*Data provided:*

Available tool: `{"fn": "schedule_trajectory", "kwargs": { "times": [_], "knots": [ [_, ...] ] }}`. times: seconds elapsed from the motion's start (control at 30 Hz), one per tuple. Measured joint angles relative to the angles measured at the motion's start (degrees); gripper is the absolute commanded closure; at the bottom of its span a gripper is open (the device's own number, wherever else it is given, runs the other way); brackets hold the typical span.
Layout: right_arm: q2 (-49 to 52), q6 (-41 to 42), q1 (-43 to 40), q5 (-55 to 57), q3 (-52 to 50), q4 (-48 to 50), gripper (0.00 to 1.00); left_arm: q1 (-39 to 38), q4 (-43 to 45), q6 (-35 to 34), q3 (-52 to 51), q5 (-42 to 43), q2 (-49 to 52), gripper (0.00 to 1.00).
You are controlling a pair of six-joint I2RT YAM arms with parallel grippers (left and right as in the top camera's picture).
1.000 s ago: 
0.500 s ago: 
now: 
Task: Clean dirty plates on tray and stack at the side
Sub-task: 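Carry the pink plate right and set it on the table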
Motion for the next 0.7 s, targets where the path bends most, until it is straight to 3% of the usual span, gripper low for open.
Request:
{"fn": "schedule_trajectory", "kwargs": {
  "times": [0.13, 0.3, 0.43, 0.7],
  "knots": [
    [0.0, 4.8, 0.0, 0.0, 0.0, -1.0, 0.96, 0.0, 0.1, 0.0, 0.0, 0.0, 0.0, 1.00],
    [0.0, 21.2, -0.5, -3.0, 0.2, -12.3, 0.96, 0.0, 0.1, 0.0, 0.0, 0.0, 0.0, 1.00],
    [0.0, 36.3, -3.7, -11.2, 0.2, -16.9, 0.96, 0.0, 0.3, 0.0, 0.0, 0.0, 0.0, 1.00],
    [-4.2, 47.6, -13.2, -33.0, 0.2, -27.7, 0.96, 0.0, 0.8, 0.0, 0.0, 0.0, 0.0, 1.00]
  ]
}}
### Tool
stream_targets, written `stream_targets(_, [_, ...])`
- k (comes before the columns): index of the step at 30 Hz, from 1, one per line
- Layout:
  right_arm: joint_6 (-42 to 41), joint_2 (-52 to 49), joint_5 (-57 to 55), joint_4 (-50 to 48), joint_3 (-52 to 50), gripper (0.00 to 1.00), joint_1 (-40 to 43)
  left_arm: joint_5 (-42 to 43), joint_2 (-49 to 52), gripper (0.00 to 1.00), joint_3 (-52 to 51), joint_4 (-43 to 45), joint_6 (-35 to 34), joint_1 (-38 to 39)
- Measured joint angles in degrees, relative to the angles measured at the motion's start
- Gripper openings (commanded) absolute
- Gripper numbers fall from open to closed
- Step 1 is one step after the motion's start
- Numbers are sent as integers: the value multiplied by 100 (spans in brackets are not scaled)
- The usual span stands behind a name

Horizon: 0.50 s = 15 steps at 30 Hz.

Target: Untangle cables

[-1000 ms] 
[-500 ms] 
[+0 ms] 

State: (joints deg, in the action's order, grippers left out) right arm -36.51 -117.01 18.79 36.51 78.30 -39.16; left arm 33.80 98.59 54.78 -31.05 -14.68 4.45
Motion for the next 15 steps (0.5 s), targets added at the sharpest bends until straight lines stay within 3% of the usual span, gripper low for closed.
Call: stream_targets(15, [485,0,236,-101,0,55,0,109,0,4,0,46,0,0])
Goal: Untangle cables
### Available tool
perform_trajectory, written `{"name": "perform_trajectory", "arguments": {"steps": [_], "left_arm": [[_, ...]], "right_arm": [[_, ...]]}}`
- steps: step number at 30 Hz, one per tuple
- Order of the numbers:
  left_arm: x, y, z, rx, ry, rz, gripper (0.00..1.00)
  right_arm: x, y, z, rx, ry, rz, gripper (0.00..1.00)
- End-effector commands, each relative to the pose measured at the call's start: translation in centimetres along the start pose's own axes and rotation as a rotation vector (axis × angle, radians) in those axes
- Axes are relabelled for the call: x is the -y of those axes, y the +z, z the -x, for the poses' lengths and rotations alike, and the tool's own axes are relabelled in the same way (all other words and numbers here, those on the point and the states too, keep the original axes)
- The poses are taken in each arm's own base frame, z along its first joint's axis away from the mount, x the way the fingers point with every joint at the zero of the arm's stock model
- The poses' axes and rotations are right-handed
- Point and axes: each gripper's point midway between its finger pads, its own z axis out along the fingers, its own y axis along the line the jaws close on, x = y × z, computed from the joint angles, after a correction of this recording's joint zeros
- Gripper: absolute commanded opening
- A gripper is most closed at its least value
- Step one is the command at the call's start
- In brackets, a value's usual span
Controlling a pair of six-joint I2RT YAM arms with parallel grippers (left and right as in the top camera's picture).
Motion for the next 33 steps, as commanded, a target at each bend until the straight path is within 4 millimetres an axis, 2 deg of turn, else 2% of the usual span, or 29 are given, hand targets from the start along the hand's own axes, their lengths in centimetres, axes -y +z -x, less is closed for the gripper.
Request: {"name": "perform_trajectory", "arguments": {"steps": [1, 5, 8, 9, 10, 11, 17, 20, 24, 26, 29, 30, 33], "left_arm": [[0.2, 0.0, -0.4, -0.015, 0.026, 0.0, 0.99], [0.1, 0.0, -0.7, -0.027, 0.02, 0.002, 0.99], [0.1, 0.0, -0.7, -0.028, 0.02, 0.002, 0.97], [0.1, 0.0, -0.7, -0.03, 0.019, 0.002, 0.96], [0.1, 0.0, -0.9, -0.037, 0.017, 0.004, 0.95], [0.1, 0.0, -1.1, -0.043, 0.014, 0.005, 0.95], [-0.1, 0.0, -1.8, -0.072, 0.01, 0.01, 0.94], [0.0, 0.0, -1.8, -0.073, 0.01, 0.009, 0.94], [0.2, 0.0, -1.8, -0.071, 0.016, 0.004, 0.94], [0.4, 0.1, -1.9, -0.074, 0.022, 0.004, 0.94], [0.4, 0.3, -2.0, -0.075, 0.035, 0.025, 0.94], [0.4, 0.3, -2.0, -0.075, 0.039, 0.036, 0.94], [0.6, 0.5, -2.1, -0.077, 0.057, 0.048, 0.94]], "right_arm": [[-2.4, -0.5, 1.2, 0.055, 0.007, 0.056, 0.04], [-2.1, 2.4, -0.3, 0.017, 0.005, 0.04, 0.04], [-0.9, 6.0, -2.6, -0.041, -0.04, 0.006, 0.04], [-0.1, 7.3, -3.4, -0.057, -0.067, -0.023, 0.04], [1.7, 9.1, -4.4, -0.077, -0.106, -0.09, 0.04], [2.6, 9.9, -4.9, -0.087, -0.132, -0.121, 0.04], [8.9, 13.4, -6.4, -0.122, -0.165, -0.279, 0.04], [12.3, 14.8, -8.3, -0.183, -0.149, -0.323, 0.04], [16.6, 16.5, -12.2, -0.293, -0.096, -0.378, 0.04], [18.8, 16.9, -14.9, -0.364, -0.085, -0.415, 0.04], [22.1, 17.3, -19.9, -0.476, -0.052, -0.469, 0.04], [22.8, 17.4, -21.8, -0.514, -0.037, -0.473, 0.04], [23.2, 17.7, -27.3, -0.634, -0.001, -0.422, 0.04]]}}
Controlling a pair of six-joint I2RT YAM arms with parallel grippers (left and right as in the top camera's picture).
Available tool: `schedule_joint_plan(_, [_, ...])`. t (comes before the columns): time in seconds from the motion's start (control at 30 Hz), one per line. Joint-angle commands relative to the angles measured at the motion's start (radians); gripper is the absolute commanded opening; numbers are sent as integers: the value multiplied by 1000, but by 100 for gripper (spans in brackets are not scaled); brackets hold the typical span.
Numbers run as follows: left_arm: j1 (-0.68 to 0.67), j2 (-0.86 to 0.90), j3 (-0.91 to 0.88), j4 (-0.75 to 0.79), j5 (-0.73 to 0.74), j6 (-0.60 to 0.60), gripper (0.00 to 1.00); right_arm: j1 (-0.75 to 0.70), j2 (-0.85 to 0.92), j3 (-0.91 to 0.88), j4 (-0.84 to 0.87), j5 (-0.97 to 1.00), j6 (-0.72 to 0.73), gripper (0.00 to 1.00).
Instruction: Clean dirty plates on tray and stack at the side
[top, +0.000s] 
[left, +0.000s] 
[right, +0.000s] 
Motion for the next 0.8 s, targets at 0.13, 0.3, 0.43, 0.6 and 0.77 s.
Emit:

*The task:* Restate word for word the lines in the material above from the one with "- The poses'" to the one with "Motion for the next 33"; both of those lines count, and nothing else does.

*Answer area:*
- The poses' axes and rotations are right-handed
- Point and axes: each gripper's point midway between its finger pads, its own z axis out along the fingers, its own y axis along the line the jaws close on, x = y × z, computed from the joint angles, after a correction of this recording's joint zeros
- Gripper: absolute commanded opening
- A gripper is most closed at its least value
- Step one is the command at the call's start
- In brackets, a value's usual span
Controlling a pair of six-joint I2RT YAM arms with parallel grippers (left and right as in the top camera's picture).
Motion for the next 33 steps, as commanded, a target at each bend until the straight path is within 4 millimetres an axis, 2 deg of turn, else 2% of the usual span, or 29 are given, hand targets from the start along the hand's own axes, their lengths in centimetres, axes -y +z -x, less is closed for the gripper.

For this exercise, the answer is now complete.